What the exercise asks >> Scan the listing that follows and report how many lines contain "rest". Write the number alone.

[Information shown — start]

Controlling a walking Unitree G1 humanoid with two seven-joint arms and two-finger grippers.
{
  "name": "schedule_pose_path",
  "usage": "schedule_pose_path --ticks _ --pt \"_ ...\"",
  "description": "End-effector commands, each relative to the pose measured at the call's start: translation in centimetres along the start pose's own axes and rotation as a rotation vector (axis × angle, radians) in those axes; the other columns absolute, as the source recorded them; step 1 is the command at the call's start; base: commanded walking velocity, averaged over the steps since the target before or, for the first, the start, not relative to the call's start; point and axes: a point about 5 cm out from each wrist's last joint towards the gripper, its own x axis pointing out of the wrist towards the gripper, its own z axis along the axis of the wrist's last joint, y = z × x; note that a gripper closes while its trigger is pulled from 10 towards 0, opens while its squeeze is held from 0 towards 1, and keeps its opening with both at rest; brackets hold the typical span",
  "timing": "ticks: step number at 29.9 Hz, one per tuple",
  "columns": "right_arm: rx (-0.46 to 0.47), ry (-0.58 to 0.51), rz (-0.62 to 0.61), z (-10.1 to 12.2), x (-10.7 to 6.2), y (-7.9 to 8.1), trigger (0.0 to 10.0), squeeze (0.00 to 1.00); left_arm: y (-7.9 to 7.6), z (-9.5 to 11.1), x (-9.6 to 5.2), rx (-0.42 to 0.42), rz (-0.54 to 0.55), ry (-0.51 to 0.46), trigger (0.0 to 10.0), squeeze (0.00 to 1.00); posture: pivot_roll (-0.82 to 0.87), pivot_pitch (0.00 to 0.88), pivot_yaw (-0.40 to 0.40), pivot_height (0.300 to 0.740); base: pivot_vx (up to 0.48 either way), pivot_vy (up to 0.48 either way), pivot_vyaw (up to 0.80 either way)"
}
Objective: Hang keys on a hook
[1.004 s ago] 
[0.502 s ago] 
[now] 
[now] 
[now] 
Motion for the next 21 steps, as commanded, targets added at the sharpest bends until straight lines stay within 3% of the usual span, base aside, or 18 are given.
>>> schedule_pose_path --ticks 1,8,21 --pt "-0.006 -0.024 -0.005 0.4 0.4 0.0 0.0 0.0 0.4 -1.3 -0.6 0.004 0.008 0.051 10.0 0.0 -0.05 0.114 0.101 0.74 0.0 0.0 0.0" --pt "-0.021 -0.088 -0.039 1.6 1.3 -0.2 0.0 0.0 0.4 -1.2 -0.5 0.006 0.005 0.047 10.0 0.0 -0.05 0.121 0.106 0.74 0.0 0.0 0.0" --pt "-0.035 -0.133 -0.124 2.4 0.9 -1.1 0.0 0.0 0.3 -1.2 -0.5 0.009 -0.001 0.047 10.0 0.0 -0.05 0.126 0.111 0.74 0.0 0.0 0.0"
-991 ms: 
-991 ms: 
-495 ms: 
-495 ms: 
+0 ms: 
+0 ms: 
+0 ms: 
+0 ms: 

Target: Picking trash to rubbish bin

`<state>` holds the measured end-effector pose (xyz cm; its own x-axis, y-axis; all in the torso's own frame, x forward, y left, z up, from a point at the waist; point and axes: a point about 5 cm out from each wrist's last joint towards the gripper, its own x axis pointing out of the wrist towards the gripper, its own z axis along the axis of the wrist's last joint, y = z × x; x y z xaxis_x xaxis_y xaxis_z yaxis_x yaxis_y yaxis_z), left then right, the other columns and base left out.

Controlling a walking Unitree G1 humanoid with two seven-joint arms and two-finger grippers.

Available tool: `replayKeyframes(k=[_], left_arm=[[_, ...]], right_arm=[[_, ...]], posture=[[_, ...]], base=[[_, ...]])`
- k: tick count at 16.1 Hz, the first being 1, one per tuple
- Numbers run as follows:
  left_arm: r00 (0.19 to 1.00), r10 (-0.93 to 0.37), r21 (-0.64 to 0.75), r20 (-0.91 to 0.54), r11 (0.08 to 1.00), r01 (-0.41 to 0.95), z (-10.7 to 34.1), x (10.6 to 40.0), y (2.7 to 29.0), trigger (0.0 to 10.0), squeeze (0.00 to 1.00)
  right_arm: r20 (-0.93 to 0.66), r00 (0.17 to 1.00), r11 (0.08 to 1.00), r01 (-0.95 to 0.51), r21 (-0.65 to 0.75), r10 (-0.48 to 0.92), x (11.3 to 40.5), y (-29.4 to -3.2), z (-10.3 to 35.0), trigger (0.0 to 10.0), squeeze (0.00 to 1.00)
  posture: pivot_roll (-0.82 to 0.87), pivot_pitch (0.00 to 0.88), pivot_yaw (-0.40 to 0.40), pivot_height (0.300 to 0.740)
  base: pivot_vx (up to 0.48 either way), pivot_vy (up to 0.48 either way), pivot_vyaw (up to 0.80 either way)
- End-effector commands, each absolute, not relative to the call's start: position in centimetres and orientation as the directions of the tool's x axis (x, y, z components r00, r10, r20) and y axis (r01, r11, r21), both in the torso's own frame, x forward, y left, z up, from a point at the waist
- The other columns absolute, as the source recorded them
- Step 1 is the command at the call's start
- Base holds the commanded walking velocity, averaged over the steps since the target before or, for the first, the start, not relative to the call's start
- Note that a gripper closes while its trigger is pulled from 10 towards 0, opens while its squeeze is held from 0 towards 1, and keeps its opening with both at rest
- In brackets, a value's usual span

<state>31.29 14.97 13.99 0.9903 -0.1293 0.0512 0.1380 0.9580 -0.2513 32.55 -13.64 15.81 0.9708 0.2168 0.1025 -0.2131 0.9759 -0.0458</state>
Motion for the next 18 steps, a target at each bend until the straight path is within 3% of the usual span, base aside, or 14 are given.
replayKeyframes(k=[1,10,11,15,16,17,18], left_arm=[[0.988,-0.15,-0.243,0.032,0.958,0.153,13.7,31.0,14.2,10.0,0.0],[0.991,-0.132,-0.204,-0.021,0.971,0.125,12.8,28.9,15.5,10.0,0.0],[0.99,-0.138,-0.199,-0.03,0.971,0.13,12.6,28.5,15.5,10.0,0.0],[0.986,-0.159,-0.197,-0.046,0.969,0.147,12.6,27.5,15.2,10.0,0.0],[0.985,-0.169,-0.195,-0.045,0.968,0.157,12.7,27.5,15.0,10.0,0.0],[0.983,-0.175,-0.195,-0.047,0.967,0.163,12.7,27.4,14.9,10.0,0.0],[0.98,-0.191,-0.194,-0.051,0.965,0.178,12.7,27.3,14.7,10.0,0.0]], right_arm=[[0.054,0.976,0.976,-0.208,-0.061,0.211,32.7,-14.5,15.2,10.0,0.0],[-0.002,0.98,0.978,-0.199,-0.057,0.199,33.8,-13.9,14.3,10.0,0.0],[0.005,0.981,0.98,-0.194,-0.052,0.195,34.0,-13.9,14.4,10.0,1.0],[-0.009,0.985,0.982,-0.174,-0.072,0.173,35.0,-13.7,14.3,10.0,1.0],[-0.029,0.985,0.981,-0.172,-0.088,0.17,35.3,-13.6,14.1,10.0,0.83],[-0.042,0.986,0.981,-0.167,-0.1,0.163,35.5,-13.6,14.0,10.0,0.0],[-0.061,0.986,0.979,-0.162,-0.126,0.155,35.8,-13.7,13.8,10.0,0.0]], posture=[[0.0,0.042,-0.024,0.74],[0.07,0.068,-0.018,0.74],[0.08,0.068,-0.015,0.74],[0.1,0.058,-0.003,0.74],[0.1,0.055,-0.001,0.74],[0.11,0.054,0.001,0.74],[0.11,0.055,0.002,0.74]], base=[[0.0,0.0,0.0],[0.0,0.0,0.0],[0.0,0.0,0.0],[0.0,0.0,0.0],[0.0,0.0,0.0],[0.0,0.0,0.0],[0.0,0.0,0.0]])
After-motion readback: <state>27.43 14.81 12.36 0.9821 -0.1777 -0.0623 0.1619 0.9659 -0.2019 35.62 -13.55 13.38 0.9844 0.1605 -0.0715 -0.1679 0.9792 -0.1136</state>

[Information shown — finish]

Expected answer >> 2